• Your goal
Every line below is to be copied exactly, with the pictures left out.

• Dataset section

- - - - -

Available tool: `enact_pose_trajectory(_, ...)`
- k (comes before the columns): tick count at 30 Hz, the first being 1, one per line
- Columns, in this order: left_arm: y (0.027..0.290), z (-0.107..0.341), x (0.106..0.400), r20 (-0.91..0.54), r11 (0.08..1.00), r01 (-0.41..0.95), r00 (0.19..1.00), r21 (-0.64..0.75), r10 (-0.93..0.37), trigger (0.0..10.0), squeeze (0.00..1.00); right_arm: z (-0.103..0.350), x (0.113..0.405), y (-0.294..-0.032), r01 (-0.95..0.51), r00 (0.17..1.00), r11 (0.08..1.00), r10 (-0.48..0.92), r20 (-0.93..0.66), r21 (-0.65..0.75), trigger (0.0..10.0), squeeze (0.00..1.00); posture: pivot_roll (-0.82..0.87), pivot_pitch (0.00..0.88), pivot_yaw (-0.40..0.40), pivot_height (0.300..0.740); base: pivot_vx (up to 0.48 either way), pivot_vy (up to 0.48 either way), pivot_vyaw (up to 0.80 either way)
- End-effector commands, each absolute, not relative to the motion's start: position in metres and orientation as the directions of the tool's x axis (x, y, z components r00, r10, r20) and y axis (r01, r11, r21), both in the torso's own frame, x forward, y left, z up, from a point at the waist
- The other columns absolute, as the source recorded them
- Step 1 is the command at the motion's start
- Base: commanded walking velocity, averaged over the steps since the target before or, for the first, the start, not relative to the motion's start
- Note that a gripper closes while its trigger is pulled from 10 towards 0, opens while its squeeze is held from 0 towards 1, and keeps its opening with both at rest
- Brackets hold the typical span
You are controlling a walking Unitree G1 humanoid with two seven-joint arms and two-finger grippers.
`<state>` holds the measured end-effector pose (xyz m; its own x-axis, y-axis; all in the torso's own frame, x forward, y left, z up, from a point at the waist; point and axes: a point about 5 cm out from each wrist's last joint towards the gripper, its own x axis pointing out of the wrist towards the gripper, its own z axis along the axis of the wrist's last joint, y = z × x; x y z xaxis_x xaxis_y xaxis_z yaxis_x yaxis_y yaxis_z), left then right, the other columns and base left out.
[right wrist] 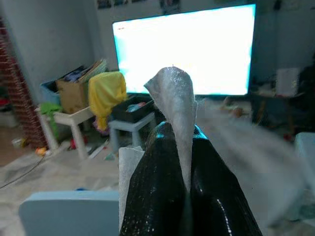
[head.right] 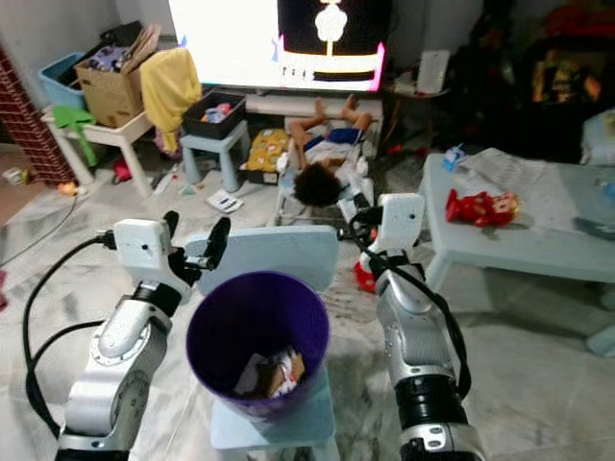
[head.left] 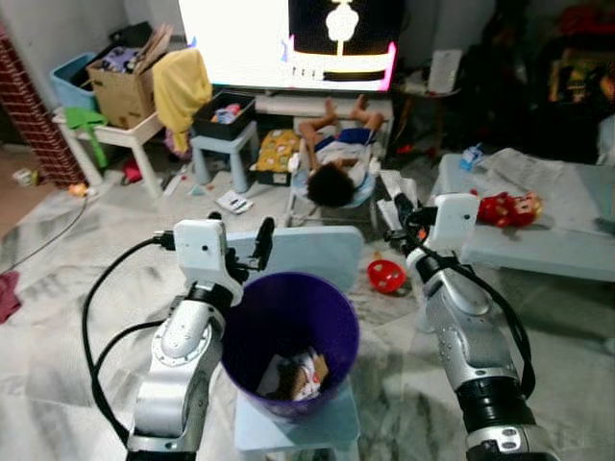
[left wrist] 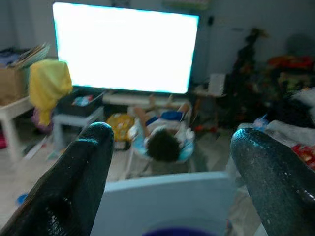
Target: Picking trash to rubbish bin
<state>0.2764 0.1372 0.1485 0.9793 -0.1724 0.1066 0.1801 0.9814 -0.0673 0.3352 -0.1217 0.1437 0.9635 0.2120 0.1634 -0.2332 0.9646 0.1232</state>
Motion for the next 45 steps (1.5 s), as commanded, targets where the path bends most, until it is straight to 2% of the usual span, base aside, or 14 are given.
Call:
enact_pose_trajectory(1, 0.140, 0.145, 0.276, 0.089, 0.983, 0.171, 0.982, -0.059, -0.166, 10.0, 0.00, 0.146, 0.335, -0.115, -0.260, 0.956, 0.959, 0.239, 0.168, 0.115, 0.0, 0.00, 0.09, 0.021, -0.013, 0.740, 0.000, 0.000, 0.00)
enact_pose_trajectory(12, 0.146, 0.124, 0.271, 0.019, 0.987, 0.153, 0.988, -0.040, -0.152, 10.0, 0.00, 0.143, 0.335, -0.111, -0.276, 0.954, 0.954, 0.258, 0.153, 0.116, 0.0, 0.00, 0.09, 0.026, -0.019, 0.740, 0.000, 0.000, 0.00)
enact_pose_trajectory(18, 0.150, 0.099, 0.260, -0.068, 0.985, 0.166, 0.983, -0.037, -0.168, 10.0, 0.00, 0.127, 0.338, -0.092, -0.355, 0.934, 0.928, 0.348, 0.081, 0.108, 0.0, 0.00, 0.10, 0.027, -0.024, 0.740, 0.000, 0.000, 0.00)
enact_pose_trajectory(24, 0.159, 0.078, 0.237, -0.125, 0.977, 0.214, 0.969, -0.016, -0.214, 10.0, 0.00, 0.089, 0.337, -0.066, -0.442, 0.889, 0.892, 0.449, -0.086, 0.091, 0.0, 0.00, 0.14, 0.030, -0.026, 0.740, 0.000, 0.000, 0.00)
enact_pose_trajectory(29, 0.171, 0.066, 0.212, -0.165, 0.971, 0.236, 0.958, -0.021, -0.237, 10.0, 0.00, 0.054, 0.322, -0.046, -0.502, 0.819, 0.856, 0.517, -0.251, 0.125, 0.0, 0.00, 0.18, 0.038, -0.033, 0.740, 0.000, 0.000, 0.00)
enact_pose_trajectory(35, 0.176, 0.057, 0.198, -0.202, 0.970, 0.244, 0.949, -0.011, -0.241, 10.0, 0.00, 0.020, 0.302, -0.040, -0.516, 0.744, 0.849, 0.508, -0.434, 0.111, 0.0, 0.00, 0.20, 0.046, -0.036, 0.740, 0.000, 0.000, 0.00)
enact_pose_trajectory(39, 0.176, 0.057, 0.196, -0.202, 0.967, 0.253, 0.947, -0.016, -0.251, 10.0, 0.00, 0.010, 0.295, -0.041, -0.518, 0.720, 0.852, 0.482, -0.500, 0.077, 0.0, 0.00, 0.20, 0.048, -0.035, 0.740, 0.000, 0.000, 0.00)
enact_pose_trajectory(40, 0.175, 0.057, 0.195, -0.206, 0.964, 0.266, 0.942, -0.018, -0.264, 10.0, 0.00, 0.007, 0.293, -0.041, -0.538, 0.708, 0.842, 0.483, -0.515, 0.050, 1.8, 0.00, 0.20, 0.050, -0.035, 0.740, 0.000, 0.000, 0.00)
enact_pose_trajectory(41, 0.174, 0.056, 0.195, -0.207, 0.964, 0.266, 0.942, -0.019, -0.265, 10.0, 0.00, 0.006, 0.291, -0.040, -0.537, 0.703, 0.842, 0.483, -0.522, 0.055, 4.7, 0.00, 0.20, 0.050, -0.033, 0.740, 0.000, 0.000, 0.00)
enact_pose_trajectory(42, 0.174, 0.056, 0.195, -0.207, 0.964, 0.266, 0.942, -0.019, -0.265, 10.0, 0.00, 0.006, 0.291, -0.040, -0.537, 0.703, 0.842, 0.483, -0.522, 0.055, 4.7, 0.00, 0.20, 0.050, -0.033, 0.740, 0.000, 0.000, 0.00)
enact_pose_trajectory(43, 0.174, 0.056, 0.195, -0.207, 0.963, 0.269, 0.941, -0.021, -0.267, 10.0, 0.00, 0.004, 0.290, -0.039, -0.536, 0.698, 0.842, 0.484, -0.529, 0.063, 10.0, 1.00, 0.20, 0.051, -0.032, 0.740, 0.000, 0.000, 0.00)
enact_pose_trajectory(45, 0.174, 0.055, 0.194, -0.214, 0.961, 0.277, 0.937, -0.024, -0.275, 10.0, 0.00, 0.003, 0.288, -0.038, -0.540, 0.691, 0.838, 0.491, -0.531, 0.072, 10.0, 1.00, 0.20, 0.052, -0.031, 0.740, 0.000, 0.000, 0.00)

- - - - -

• Answer to this problem
Available tool: `enact_pose_trajectory(_, ...)`
- k (comes before the columns): tick count at 30 Hz, the first being 1, one per line
- Columns, in this order: left_arm: y (0.027..0.290), z (-0.107..0.341), x (0.106..0.400), r20 (-0.91..0.54), r11 (0.08..1.00), r01 (-0.41..0.95), r00 (0.19..1.00), r21 (-0.64..0.75), r10 (-0.93..0.37), trigger (0.0..10.0), squeeze (0.00..1.00); right_arm: z (-0.103..0.350), x (0.113..0.405), y (-0.294..-0.032), r01 (-0.95..0.51), r00 (0.17..1.00), r11 (0.08..1.00), r10 (-0.48..0.92), r20 (-0.93..0.66), r21 (-0.65..0.75), trigger (0.0..10.0), squeeze (0.00..1.00); posture: pivot_roll (-0.82..0.87), pivot_pitch (0.00..0.88), pivot_yaw (-0.40..0.40), pivot_height (0.300..0.740); base: pivot_vx (up to 0.48 either way), pivot_vy (up to 0.48 either way), pivot_vyaw (up to 0.80 either way)
- End-effector commands, each absolute, not relative to the motion's start: position in metres and orientation as the directions of the tool's x axis (x, y, z components r00, r10, r20) and y axis (r01, r11, r21), both in the torso's own frame, x forward, y left, z up, from a point at the waist
- The other columns absolute, as the source recorded them
- Step 1 is the command at the motion's start
- Base: commanded walking velocity, averaged over the steps since the target before or, for the first, the start, not relative to the motion's start
- Note that a gripper closes while its trigger is pulled from 10 towards 0, opens while its squeeze is held from 0 towards 1, and keeps its opening with both at rest
- Brackets hold the typical span
You are controlling a walking Unitree G1 humanoid with two seven-joint arms and two-finger grippers.
`<state>` holds the measured end-effector pose (xyz m; its own x-axis, y-axis; all in the torso's own frame, x forward, y left, z up, from a point at the waist; point and axes: a point about 5 cm out from each wrist's last joint towards the gripper, its own x axis pointing out of the wrist towards the gripper, its own z axis along the axis of the wrist's last joint, y = z × x; x y z xaxis_x xaxis_y xaxis_z yaxis_x yaxis_y yaxis_z), left then right, the other columns and base left out.
[right wrist] 
[head.right] 
[head.left] 
[left wrist] 
Target: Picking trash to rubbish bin
<state>0.2764 0.1372 0.1485 0.9793 -0.1724 0.1066 0.1801 0.9814 -0.0673 0.3352 -0.1217 0.1437 0.9635 0.2120 0.1634 -0.2332 0.9646 0.1232</state>
Motion for the next 45 steps (1.5 s), as commanded, targets where the path bends most, until it is straight to 2% of the usual span, base aside, or 14 are given.
Call:
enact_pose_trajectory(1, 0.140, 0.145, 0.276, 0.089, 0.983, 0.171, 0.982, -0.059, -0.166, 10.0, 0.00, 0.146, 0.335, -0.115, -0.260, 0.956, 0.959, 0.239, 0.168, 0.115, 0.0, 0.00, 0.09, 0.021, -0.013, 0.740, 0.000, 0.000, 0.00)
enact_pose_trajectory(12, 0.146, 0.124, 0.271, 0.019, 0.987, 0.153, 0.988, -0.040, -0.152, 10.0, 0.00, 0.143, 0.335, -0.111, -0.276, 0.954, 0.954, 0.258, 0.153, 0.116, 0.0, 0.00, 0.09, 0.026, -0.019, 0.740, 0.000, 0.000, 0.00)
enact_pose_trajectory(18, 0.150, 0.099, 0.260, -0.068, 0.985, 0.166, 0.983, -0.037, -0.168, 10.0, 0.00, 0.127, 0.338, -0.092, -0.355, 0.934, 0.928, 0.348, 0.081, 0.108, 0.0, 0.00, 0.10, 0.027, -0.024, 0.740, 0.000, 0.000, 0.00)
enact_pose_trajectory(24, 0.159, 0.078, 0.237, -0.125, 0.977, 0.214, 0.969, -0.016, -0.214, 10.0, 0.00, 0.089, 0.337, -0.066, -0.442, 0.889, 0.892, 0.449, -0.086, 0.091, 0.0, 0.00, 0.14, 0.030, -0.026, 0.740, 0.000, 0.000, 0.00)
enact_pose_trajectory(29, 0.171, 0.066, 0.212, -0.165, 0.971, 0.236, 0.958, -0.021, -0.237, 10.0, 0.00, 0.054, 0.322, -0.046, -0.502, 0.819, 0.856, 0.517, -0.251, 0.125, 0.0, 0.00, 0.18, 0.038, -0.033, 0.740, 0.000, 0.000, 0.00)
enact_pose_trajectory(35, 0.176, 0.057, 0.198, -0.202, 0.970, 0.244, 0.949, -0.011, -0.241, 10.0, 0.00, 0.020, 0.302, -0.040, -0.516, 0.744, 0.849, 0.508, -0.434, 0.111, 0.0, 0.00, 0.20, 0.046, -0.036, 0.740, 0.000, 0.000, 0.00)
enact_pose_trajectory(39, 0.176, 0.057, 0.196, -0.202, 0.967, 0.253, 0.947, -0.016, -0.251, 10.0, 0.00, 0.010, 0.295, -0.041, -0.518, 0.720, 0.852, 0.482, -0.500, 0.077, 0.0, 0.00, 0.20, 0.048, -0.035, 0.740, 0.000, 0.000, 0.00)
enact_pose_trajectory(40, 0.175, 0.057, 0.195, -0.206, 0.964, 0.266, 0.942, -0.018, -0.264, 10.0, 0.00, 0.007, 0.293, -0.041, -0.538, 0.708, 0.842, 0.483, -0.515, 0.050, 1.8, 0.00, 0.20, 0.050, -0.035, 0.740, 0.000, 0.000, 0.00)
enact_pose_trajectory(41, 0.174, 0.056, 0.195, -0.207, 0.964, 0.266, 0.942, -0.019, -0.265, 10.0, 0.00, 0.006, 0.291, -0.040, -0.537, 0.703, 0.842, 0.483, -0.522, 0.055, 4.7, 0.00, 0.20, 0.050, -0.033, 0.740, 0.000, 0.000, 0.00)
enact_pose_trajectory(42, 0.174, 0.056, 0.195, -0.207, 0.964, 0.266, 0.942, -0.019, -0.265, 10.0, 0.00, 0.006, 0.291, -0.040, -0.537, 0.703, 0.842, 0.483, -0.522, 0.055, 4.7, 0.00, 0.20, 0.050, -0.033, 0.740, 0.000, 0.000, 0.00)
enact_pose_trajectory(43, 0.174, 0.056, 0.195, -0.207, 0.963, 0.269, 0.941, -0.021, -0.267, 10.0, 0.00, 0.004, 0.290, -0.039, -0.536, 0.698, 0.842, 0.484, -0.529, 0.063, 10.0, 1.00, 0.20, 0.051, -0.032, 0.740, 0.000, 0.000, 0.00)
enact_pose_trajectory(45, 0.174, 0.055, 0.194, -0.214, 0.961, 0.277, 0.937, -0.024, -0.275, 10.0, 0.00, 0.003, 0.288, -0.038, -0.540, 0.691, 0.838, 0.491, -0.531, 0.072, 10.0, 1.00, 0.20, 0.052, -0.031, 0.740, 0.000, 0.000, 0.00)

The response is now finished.